The "Black Lives Do Matter" mural surrounding the Market House was decommissioned after more than six months in downtown Fayetteville.
The mural was commissioned March 2019 and painted in late June following the death of George Floyd.
At the start of the Monday evening meeting, Mayor Mitch Colvin addressed the decision, "I'd personally like to apologize. When we make mistakes, I have to own up to it, and I've spent the day explaining things the best to what I understand it."
The mayor's statement came as the city announced on Monday that a contractor would start removing the lettering that surrounds the Market House. Crews spent the day applying a black coating.
More than 10 residents called into the city council meeting to speak during the public forum section. Most of the callers expressed their displeasure with the city's decision. Others presented options for another project to express unity.
NOW: A few Fayetteville residents are standing outside city hall to express their distaste with the city removing “Black Lives Do Matter” and “End Racism Now” from around the Market House. They’re calling into the council meeting. @ABC11_WTVD @CityOfFayNC pic.twitter.com/XE6VfyCHtM— Michael Lozano (@MLozanoABC11) January 12, 2021
Myah Warren, a Fayetteville activist, stood outside city hall with two other residents to call into the meeting. They each shared their thoughts, including the city's decision to remove the phrases a week after the U.S. Capitol riots.

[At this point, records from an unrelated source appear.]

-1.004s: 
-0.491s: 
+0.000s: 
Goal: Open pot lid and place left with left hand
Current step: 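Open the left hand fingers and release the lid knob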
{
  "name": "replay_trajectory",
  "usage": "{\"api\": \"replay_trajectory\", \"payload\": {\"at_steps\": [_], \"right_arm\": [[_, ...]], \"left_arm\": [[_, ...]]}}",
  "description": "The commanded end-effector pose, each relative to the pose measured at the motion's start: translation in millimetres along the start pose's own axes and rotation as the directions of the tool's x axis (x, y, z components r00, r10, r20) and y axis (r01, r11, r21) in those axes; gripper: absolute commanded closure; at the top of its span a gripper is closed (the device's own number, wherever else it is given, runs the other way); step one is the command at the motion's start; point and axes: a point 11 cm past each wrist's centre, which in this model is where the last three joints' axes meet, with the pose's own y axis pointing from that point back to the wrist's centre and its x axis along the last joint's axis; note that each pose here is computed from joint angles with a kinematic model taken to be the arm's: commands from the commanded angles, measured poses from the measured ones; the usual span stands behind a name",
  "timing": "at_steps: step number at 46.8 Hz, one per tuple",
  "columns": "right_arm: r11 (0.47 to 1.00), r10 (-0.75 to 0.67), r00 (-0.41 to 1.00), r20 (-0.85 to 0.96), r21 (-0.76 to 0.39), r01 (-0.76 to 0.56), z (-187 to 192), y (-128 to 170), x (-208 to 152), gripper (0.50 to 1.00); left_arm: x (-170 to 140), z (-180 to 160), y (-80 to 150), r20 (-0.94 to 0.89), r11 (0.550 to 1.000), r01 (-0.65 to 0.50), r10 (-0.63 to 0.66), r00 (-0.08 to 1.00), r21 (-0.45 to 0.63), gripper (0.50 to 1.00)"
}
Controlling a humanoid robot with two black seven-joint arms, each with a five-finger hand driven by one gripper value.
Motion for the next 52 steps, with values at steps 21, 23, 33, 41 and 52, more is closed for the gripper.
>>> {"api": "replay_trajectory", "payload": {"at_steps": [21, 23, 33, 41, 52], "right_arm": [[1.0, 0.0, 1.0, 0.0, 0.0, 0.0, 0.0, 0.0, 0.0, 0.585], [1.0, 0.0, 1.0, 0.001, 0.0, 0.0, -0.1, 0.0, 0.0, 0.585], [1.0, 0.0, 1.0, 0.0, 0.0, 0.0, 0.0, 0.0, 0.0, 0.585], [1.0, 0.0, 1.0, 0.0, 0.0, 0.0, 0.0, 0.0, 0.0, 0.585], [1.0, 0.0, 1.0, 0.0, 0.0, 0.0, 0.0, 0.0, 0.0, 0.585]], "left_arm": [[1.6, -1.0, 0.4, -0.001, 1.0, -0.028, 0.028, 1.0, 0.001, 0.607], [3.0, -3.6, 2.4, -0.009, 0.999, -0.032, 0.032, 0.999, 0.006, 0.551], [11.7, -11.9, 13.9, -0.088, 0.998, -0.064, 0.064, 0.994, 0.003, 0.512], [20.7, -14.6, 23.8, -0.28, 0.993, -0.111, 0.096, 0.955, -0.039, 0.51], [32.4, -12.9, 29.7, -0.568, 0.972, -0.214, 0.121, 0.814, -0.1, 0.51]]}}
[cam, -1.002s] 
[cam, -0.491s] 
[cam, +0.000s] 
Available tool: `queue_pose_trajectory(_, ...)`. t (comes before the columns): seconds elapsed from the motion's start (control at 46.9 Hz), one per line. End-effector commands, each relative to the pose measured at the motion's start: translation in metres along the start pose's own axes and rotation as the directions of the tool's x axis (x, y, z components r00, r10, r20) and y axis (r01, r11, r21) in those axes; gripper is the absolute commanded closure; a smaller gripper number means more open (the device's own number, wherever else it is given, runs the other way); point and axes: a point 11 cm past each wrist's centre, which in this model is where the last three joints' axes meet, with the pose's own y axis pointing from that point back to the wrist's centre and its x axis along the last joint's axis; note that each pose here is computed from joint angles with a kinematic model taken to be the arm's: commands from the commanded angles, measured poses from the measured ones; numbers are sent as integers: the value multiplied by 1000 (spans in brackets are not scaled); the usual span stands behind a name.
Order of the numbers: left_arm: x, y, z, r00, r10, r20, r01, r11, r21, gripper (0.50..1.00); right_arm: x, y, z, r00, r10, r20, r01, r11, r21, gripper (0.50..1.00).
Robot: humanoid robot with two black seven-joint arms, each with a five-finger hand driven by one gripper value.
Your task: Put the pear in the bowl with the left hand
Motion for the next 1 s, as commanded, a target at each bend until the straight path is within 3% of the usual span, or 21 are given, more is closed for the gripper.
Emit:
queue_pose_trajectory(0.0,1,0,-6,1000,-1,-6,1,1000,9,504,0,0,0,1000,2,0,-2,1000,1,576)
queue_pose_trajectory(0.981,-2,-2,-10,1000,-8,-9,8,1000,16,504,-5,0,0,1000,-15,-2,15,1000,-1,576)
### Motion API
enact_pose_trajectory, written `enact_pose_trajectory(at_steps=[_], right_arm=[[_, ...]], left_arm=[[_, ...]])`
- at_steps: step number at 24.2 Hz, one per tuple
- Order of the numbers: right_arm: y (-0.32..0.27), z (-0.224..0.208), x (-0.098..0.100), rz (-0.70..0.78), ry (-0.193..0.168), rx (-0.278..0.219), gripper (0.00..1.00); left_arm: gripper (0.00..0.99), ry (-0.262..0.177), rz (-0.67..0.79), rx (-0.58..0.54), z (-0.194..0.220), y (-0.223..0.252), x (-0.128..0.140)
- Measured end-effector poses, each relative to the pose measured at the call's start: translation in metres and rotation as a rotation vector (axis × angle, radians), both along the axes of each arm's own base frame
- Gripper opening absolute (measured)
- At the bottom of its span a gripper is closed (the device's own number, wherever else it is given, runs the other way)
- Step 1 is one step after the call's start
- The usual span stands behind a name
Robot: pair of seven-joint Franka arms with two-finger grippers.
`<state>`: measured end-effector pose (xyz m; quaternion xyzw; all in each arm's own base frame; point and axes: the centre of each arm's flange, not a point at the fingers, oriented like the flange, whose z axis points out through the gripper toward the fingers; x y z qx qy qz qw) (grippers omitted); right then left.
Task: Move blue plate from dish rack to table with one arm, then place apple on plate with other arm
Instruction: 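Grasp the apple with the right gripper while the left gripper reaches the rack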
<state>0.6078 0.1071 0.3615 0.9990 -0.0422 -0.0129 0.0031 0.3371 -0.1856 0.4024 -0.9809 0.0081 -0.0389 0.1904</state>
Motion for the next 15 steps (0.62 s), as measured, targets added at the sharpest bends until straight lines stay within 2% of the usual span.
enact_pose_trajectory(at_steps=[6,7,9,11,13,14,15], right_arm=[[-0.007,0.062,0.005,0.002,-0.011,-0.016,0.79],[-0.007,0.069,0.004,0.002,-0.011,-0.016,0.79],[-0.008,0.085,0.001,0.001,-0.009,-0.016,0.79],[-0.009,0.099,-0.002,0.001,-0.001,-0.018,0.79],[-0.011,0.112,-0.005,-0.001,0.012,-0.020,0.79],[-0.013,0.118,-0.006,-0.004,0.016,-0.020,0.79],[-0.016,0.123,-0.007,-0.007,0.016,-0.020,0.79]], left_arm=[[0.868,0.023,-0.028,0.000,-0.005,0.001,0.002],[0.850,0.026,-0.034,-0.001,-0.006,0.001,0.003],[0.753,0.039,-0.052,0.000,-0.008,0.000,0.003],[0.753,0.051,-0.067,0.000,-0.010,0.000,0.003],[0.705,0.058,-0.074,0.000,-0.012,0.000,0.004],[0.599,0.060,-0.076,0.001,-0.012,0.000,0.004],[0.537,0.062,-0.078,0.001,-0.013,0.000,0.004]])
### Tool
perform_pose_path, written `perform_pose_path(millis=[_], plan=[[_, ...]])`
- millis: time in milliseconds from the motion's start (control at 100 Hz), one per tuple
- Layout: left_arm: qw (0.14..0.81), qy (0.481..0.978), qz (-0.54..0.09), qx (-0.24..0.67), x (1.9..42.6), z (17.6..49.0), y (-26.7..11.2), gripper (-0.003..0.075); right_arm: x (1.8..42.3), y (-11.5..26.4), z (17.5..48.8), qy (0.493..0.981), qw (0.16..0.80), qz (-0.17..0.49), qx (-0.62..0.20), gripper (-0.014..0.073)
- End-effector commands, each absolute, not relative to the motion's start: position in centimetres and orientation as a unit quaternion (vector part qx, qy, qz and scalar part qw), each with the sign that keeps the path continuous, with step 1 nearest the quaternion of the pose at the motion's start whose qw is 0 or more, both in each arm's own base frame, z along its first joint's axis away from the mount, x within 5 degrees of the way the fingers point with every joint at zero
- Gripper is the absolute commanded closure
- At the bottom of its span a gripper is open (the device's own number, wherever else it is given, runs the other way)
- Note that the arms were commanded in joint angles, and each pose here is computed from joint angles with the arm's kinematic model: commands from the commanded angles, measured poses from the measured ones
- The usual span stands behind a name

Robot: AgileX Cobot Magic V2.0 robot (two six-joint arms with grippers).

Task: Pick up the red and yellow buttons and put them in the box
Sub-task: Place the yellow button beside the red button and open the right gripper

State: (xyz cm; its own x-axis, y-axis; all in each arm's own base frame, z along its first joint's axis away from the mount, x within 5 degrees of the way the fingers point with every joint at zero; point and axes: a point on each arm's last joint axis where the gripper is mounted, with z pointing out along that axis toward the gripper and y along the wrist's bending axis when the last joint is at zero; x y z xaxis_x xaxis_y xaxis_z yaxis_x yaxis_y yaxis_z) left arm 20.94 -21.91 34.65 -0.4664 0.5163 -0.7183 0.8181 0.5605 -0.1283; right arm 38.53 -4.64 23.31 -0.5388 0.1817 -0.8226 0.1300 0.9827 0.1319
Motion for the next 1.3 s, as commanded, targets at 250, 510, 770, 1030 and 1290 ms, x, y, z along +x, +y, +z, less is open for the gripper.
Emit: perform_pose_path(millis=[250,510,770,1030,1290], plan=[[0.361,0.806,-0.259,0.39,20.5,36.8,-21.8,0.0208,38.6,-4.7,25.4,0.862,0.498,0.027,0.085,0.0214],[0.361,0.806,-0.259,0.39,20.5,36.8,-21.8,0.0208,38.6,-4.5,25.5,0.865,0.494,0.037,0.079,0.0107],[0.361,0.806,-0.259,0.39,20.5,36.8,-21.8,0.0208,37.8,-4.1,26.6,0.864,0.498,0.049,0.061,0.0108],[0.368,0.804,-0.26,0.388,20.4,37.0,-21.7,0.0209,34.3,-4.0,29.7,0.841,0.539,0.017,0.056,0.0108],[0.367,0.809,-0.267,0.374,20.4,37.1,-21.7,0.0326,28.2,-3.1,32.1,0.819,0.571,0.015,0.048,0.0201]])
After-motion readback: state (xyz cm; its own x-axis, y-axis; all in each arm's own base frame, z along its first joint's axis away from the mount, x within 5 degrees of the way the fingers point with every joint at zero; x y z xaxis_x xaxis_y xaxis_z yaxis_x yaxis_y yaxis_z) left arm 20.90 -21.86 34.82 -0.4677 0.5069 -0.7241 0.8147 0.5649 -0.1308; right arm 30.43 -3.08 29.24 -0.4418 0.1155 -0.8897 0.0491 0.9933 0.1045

Fayetteville City Council votes to move forward with removing Market House imagery from city property
"You took it up a week after thugs, because that's what they are, thugs marched into the Capitol. You took it up a week before MLK Day. You took it up weeks before Black History Month," Warren said.
In a one-on-one interview, Mayor Colvin told ABC11 the art installation was always meant to be temporary but understands the current optics.
"It came to a time where staff made a decision to say it either needs to be re-done, touched up for the third time or we need to do a different plan," Colvin said. He says the city will look at another project in the near future.
Warren says if the next street art or project doesn't include the words "Black Lives Matter" then she and others in the community won't be satisfied.
"You put a temporary band-aid on something that's been lasting for years. And so, I'm angry, I'm upset," Warren said.
The city says contractors will continue to remove the painted lettering in the coming days.